SECAUCUS, N.J. – Gefilte fish? Check. Pastrami? Check.
Kosher-for-Passover anti-constipation pills? Edible spoons for bar mitzvah appetizers? A cholov Yisroel-certified alternative to the nutritional supplement drink Ensure? Check, check, check.
Welcome to Kosherfest, the annual kosher food trade show where hundreds of kosher food companies come together to hawk their wares, luring their would-be customers with free samples of everything from vegan lasagna to an imitation bacon (“facon”) to carrot cake macaroons. There was also plenty of spirits on hand, including vodka, arak and tequila.
Not bad for a weekday afternoon.
Held last week at the Meadowlands Exposition Center in this suburban New York town, the two-day convention featured a mix of old and new. There were longstanding staples such as Streit’s matzah, Kedem wine and Gold’s horseradish (unfortunately, too far away from the booth of A&B Famous Gefilte Fish). And there were lots of newer entries to the market, such as a nitrate-free cured meat called biltong (courtesy of Joburg Kosher), hot sauce from a company called Burning Bush and kosher-for-Passover chocolates shaped like frogs and locusts from Zelda’s Sweet Shoppe (more plagues may follow!).
“There’s a lot more sampling than other food shows,” observed second-time Kosherfest exhibitor Terry Grant, the president of Smokinlicious, which sells kosher-certified wood products for use in barbecuing. “It’s almost like a deli.”
The market for kosher food in America is growing. Consultants maintain it’s a $12.5 billion-a-year industry, though it’s hard to say exactly what the figure represents.
What is clear is that in this age of heightened food awareness and concern about the provenance of food, a growing number of companies are going out of their way to advertise their kosher status or obtain kosher certification.
About 8,000 facilities representing some 4,500 companies are under the supervision of the Orthodox Union, America’s largest kosher-certification agency. About 28 percent of all new food products launched in 2008 (the latest year available) were certified as kosher, according to a study conducted by the marketing firm Mintel.
Kosher may be enough of a dietary restriction for most, but a growing number of companies are trying to reach more restricted segments of the kosher market. At Kosherfest, there were gluten-free cookies from Allie’s Gluten Free Goodies, organic poultry from Wise Organic Pastures and vegan “seafood” from Sophie’s Kitchen. There were also nutritional shakes from Nugen certified as cholov Yisroel, meaning that the dairy production was supervised by Jews to adhere to a more stringent strain of kosher observance favored by some strictly Orthodox Jews.
One oddly labeled product offered cooked, textured soy slices certified as both pareve and glatt — an impossibility since glatt refers to meat from animals whose lungs were inspected and found to be without blemishes and pareve is by definition free of dairy, meat or poultry.

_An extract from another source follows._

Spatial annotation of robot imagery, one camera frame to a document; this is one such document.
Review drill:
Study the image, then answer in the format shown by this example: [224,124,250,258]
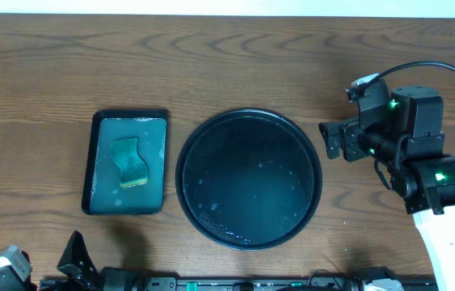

The kosher-for-Passover category included everything from the anti-constipation pills (Nature’s Cure) to a cake baked to resemble a seder plate (Munch Real Kosher) to matzah-based granola (Foodman’s Matzolah). There were also plenty of Passover breads, which are made with potato flour instead of wheat to circumvent Passover’s prohibition against “chametz,” or leavened foods.
Some of the non-Passover breads were specially marked as “mezonot,” meaning they are made with fruit juice rather than water, thus consumers are not required to wash ritually and recite the blessings
before and after meals. Mezonot rolls are commonly used on airplanes for kosher meals, therefore diners can avoid getting up and navigating past seatmates and food carts to find a sink before eating.
At Kosherfest, the mezonot breads included full loaves of rye.
Not all the exhibitors at Kosherfest were food companies.
Kosher certification agencies came, including one all the way from Australia. A payment processing company offered free shoe shines to those willing to hear a pitch. And Haynes Lubricants operated a booth promoting its lubricating oils for machines used in food preparation.
The most frenzied moment at the convention came near the end, when
exhibitors prepared to pack up and leave. Consumers rushed forward to grab some final free samples, including items that previously had been for display purposes only. After a mad rush for the Bissli and Bamba snack bags at the Osem display, a few women emerged with their goody bags full and their wigs slightly askew.
“It was definitely more intense than I was used to,” said an employee of a promotional company who works helping exhibitors at food conferences.